**Your instructions:** Print every line of the listing below, starting with the line that holds "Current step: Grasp" and going on through the line that holds "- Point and", both included, and print nothing else.

**Source data:**
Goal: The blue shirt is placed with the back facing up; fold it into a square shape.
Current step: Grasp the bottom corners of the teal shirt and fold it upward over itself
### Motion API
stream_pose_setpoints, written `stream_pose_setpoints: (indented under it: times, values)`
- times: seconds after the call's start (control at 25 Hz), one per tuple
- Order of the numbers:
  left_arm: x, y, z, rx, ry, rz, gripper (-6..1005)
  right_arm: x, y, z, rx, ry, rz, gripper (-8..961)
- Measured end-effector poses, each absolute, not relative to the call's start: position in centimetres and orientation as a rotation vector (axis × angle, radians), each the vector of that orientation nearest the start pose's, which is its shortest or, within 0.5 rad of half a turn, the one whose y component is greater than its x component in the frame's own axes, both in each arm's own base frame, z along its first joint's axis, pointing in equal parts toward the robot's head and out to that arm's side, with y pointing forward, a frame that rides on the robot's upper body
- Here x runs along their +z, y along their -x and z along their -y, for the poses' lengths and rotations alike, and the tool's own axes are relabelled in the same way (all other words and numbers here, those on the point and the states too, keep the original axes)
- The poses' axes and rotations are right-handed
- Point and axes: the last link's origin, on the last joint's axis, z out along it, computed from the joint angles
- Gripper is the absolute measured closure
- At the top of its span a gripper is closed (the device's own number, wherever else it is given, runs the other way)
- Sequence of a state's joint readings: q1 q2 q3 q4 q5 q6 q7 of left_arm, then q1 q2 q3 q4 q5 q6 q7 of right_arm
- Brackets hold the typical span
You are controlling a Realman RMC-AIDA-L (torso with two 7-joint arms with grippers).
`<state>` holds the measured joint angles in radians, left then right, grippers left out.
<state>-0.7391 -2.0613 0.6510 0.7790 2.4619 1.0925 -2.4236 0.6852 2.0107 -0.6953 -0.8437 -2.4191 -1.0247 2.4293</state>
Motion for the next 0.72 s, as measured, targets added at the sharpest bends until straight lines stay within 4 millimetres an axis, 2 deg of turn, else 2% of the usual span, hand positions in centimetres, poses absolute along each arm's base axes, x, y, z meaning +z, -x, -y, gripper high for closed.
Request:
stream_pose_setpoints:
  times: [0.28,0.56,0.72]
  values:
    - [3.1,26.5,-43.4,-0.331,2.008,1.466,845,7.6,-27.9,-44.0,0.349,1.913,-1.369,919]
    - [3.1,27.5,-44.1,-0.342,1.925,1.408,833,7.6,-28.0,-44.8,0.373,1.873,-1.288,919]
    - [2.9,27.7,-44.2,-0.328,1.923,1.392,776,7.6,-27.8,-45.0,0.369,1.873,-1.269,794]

**Response:**
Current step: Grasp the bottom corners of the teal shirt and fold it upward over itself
### Motion API
stream_pose_setpoints, written `stream_pose_setpoints: (indented under it: times, values)`
- times: seconds after the call's start (control at 25 Hz), one per tuple
- Order of the numbers:
  left_arm: x, y, z, rx, ry, rz, gripper (-6..1005)
  right_arm: x, y, z, rx, ry, rz, gripper (-8..961)
- Measured end-effector poses, each absolute, not relative to the call's start: position in centimetres and orientation as a rotation vector (axis × angle, radians), each the vector of that orientation nearest the start pose's, which is its shortest or, within 0.5 rad of half a turn, the one whose y component is greater than its x component in the frame's own axes, both in each arm's own base frame, z along its first joint's axis, pointing in equal parts toward the robot's head and out to that arm's side, with y pointing forward, a frame that rides on the robot's upper body
- Here x runs along their +z, y along their -x and z along their -y, for the poses' lengths and rotations alike, and the tool's own axes are relabelled in the same way (all other words and numbers here, those on the point and the states too, keep the original axes)
- The poses' axes and rotations are right-handed
- Point and axes: the last link's origin, on the last joint's axis, z out along it, computed from the joint angles

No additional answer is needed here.